Giorgia Meloni
Giorgia Meloni

Una volta approvata la Legge di Bilancio 2023, ormai in dirittura d’arrivo al Senato, il governo Meloni affronterà subito i temi più importanti come la riforma del fisco, il caro-energia e la riforma delle pensioni

Il governo Meloni pensa già al 2023: dopo la Legge di Bilancio, riforme del fisco e delle pensioni

Sono diversi i temi già sul tavolo dell’esecutivo e che verranno affrontati subito dopo l’approvazione della manovra finanziaria. Dai primi mesi del 2023 si tornerà a parlare di riforma del fisco, oltre all’apertura del tavolo per quanto riguarda le possibili novità sulle pensioni. Previsto per la seconda metà del mese di gennaio un decreto del Ministero del Lavoro che avvierà una vera e propria riforma che coinvolgerà i centri per l’impiego in relazione.

Caro energia e tema giustizia

A marzo potrebbe arrivare una nuova ‘manovra’ per fronteggiare il cosiddetto ‘caro energia‘: il ministro dell’Economia, Giancarlo Giorgetti, lo ha lasciato intendere, menzionando il precedente esecutivo Draghi e i suoi decreti emessi ogni tre mesi. 

Per quanto concerne il tema giustizia, il ministro Guardasigilli Carlo Nordio ha promesso una velocizzazione dei tempi per i processi: tra le prime misure che vedranno la luce a gennaio ci saranno quelle contro ‘la paura della firma’. Si sta lavorando, infatti, per stralciare dal codice il reato di abuso d’ufficio. Su questo tema, particolarmente delicato, Nordio ha promesso un dibattito in Parlamento: l’attuazione potrebbe arrivare attraverso un DDL di iniziativa governativa.

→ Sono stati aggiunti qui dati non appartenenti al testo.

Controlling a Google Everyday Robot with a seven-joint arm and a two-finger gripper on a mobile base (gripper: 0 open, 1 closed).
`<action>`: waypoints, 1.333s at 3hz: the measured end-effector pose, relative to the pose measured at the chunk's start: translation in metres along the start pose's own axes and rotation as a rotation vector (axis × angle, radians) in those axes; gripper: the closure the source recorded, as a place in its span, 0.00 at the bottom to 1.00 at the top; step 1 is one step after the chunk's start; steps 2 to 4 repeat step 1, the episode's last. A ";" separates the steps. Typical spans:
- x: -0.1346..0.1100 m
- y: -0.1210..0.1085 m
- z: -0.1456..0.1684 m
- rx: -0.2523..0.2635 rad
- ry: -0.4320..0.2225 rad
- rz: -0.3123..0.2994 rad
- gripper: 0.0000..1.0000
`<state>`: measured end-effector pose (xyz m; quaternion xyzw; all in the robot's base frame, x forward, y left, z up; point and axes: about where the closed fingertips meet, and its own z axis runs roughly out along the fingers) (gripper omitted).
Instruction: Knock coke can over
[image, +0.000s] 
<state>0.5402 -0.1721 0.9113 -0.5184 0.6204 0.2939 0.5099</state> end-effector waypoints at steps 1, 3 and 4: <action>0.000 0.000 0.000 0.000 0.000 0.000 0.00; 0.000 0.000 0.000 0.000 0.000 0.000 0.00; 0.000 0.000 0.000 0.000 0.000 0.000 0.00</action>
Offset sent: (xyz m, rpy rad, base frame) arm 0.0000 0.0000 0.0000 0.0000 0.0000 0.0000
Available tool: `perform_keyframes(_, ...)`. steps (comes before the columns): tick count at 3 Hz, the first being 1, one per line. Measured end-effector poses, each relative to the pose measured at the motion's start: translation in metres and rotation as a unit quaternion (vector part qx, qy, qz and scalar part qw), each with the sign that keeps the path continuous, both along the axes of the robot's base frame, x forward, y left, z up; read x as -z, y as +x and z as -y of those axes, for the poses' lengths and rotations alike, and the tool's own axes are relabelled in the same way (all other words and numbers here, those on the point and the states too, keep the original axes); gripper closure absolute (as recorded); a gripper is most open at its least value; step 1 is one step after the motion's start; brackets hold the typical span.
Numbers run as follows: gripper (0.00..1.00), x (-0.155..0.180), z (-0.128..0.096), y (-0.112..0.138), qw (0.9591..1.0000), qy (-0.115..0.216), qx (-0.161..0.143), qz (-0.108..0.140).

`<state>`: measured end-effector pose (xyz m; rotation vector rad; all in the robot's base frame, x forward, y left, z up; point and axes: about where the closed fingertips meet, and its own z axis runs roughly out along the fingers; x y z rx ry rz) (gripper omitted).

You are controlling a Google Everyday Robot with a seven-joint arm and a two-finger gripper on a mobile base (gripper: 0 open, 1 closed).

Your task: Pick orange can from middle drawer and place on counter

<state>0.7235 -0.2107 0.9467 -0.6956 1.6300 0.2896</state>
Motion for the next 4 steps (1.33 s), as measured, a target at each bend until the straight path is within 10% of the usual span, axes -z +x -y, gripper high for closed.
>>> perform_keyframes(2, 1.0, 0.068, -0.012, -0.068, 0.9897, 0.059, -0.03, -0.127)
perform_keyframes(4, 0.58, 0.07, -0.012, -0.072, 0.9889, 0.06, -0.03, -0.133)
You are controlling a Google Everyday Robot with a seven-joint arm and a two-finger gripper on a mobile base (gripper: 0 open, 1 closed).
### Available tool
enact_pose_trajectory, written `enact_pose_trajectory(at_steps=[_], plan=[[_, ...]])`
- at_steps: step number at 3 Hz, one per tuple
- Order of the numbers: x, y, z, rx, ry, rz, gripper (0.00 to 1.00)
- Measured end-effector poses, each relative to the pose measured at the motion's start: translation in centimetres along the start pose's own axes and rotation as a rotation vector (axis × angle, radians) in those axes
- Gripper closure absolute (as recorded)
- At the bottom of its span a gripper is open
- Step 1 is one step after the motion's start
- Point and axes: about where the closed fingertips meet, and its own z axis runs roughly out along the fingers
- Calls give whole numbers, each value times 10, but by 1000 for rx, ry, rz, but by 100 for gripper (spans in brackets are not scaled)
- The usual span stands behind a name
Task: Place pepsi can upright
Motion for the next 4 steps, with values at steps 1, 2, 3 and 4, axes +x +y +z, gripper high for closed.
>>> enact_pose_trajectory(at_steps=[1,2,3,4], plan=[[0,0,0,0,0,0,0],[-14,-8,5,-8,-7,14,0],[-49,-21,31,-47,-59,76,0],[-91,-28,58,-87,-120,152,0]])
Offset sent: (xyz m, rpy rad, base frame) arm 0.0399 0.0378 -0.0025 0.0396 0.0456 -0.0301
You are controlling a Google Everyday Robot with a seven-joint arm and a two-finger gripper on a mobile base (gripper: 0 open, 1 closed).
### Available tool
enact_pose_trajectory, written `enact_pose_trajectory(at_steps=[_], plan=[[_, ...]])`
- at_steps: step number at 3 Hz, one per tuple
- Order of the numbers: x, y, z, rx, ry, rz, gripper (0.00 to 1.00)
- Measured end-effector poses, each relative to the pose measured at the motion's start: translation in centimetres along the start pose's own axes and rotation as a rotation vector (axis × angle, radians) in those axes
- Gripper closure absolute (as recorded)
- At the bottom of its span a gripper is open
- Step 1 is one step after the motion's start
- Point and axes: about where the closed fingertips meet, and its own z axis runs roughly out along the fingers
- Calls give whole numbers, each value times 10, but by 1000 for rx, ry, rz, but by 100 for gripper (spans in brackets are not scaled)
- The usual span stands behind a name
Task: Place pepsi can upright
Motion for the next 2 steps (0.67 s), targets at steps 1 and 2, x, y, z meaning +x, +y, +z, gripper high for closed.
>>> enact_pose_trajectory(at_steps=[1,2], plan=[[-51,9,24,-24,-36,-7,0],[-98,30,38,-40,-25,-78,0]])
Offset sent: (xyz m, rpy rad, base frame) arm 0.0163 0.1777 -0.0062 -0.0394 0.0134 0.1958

In arrivo decreto con stretta sui migranti

Per quanto riguarda, invece, il Ministero dell’Interno, il Viminale sta lavorando per licenziare, in tempi brevi, il decreto che conterrà una stretta sui migranti. Secondo le linee dettate dal governo, le navi umanitarie dovranno dirigersi subito verso il porto assegnato dopo il primo salvataggio. Dovrà essere chiesto alle persone a bordo se intendano presentare domanda di protezione internazionale, affinché sia il Paese di bandiera della nave a farsi carico dell’accoglimento. In caso di mancato rispetto del nuovo ‘codice di comportamento’, sarebbero previste ingenti multe e fermi amministrativi, fino ad arrivare al sequestro delle imbarcazioni in caso di reiterata inosservanza delle prescrizioni.